Antonello Meis – Stati d’Animo
L’invidia è il tormento che si incatena nella vita dei vigliacchi.
L’invidia è il tormento che si incatena nella vita dei vigliacchi.
Seppure io ami scrivere, trovo che le parole che s’imprimono sulla carta non possano trasmettere le stesse emozioni che trasmettono quelle che escono “da uno sguardo”.
Ci sono periodi in cui non sai quello che vuoi e sono proprio quelli i periodi in cui è giusto fermarsi un attimo e ritrovarsi. Spesso sopportiamo, rimaniamo delusi, ci facciamo forza e poi ad un certo punto ci sentiamo come se avessimo smarrito la strada giusta. Ecco; non temete, non abbiate paura di sedervi un attimo a pensare. Non evitate di restare in silenzio e di ascoltarvi e guardarvi dentro. Non aspettate il crollo, non rinviate e non scappate. Prendetene atto e abbiate la forza di ritrovarvi. Spesso è dura e difficile, ma una volta fatto è come rinascere.

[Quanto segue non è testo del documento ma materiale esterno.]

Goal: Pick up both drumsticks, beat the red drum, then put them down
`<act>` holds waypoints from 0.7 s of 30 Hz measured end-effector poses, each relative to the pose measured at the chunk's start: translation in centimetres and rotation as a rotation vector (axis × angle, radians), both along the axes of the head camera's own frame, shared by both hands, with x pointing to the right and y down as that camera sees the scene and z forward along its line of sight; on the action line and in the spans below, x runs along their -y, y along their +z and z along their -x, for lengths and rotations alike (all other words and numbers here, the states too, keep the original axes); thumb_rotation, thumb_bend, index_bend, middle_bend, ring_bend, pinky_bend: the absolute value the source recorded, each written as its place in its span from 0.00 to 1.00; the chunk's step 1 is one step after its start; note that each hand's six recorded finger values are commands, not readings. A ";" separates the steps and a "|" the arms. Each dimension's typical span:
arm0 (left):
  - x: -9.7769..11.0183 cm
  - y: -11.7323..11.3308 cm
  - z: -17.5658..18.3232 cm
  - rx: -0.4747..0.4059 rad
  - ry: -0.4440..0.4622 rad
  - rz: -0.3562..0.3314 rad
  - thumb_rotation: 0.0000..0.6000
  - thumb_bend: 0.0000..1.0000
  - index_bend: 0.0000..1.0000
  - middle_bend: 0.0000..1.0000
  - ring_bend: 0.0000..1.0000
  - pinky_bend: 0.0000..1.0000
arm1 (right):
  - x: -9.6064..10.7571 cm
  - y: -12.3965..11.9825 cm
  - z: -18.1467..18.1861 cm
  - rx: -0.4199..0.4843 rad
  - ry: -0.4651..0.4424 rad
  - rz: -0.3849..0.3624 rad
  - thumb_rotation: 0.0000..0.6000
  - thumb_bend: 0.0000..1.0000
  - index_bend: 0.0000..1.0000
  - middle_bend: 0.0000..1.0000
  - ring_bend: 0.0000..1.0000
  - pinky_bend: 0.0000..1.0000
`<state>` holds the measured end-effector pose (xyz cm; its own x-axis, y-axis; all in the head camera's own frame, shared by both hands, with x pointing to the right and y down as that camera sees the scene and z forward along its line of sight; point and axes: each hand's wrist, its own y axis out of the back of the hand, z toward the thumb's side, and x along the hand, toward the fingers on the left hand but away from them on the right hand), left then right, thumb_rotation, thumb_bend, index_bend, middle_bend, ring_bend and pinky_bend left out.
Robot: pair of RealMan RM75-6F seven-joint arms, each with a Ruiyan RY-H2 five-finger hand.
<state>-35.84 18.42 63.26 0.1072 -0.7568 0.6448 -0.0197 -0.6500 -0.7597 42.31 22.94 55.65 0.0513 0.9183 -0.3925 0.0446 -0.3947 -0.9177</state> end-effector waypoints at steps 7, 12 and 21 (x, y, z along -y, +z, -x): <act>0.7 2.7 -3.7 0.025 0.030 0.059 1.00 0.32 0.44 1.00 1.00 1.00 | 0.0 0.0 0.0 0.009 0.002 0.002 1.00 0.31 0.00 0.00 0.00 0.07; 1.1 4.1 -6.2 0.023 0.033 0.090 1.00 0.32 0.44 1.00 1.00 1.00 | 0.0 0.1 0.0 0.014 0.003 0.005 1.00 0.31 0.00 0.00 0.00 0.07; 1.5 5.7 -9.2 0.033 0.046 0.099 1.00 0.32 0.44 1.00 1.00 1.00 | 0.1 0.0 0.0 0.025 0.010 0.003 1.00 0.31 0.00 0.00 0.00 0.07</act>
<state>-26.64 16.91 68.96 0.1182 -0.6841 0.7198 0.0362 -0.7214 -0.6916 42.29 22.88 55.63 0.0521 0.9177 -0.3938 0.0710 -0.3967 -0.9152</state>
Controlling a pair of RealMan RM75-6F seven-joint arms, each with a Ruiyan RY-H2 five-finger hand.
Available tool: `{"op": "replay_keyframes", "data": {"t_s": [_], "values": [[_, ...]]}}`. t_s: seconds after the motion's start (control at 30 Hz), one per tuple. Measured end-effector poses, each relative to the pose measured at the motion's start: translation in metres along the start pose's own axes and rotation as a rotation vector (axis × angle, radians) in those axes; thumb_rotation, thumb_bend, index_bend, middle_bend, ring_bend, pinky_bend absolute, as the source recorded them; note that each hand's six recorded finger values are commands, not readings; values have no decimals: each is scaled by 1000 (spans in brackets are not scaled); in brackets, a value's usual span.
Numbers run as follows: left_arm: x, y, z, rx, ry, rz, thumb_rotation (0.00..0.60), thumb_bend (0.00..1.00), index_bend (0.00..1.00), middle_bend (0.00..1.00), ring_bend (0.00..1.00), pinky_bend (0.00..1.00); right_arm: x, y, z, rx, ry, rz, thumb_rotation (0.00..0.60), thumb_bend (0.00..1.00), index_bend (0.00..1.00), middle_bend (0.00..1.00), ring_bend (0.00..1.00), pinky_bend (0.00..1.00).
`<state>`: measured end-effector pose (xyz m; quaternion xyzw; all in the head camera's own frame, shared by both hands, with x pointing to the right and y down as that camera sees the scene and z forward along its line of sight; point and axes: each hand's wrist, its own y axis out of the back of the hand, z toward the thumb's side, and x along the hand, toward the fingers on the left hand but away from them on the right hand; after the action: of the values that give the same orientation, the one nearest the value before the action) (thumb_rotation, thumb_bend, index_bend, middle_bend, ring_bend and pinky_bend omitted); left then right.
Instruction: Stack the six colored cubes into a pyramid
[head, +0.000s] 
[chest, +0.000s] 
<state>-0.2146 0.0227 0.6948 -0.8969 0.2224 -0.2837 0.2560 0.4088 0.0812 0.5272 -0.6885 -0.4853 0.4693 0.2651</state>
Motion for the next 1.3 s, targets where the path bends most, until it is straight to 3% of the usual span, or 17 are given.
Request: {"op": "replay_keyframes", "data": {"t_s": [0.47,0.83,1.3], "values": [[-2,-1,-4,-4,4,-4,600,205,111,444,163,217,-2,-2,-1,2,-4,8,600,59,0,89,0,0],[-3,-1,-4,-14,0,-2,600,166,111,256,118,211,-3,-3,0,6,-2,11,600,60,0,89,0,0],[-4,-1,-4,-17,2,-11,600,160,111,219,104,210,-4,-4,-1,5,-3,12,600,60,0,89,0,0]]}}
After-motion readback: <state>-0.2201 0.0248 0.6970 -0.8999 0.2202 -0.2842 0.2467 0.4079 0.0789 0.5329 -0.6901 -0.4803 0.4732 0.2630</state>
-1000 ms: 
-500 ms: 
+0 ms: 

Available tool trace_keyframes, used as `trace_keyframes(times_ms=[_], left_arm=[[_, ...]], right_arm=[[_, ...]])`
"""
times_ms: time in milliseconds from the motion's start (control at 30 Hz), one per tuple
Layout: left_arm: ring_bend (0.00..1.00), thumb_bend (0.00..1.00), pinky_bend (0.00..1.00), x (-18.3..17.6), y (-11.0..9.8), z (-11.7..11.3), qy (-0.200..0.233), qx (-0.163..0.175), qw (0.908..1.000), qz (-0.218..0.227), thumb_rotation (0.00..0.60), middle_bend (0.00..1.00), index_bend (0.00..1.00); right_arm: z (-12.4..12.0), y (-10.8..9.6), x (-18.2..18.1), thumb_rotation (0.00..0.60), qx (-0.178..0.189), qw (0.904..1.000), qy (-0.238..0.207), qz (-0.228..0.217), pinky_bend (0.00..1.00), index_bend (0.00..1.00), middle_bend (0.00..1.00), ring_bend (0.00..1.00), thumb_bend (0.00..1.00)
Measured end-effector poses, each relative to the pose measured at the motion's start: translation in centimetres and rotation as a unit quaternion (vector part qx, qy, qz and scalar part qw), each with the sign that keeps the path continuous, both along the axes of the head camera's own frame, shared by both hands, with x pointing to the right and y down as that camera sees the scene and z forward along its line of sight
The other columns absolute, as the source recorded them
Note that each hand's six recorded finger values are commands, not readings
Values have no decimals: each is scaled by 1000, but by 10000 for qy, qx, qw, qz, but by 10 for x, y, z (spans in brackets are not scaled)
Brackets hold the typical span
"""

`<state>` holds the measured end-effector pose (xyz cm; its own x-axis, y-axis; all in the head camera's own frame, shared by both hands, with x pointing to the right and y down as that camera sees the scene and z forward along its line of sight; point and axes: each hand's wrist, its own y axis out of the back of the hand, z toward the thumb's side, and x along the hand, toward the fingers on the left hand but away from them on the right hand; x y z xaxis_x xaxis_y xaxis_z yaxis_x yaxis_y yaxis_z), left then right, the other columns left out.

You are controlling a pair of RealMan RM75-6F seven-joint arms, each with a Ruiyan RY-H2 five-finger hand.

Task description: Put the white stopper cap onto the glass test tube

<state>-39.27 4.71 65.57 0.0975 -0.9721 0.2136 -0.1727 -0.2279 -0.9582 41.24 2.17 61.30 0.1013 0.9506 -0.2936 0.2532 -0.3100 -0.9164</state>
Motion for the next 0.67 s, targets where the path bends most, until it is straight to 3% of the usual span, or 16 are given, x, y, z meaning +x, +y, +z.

Mi annoio di silenzioso chiasso della mia mente.
Dio come mi piace la notte. Quando nel suo silenzio riesce a farti sentire tutto. La più piccolissima emozione, la più impercettibile sensazione. Lei che con enorme dignità sa raccogliere le lacrime di milioni di persone, la passione di chi si ama, i pensieri di chi soffre. Io ho sempre amato la notte in modo pazzesco. Ed è di notte che spesso scrivo. Il suo silenzio mi aiuta, la sua calma mi rasserena, il buio mi fa vedere meglio dentro me. Bellissima. La notte è bellissima.
È solo una lacrima si disse, ma all’interno di essa sono contenuti dolore, rabbia, amore, delusione. Insomma, tutta se stessa.
Cerchiamo di rinascere a noi stessi ad ogni Natale. Sapremo così di non essere mai morti.